• Task objective
Every line in the data below that holds "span" should be found and copied.

----------

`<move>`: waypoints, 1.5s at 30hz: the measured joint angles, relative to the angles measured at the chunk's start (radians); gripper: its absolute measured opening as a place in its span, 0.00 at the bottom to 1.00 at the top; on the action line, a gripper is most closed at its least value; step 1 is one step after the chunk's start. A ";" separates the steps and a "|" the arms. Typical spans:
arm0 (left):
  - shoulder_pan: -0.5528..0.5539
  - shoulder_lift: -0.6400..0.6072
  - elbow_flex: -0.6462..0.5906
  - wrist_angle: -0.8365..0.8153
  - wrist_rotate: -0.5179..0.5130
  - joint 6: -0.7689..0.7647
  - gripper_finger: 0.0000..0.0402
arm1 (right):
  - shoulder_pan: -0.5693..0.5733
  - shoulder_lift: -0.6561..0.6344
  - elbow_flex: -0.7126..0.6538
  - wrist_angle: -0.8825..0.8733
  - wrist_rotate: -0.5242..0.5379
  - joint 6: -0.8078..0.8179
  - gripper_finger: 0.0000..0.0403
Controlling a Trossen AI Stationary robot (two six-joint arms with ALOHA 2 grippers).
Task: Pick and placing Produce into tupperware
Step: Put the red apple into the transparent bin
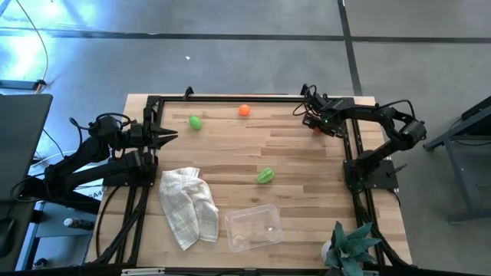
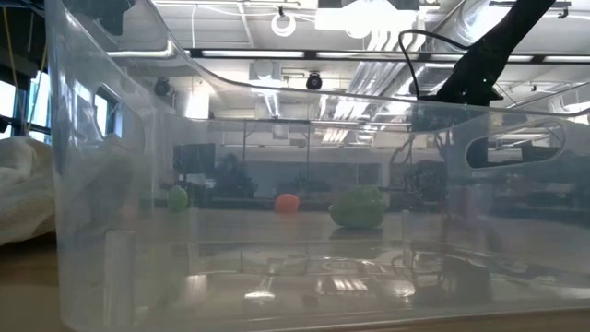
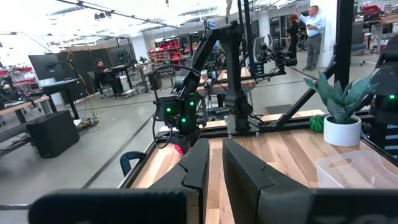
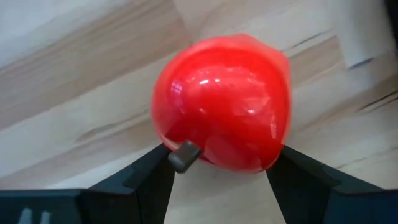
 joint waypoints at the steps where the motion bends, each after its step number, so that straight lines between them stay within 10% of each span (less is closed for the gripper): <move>1: 0.000 0.000 0.000 0.000 0.000 0.000 0.09 | 0.000 0.000 0.000 0.000 0.016 -0.001 0.58; 45: 0.000 0.000 0.000 0.000 0.000 0.000 0.09 | 0.000 0.000 0.001 -0.001 0.181 0.045 0.69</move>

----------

• Reply to the exercise
`<move>`: waypoints, 1.5s at 30hz: the measured joint angles, relative to the angles measured at the chunk's start (radians); gripper: its absolute measured opening as a place in its span, 0.00 at the bottom to 1.00 at the top; on the action line, a gripper is most closed at its least value; step 1 is one step after the chunk's start. A ";" separates the steps and a "|" the arms. Typical spans:
 joint waypoints at the steps where the motion bends, each after its step number, so that straight lines between them stay within 10% of each span (less is closed for the gripper): <move>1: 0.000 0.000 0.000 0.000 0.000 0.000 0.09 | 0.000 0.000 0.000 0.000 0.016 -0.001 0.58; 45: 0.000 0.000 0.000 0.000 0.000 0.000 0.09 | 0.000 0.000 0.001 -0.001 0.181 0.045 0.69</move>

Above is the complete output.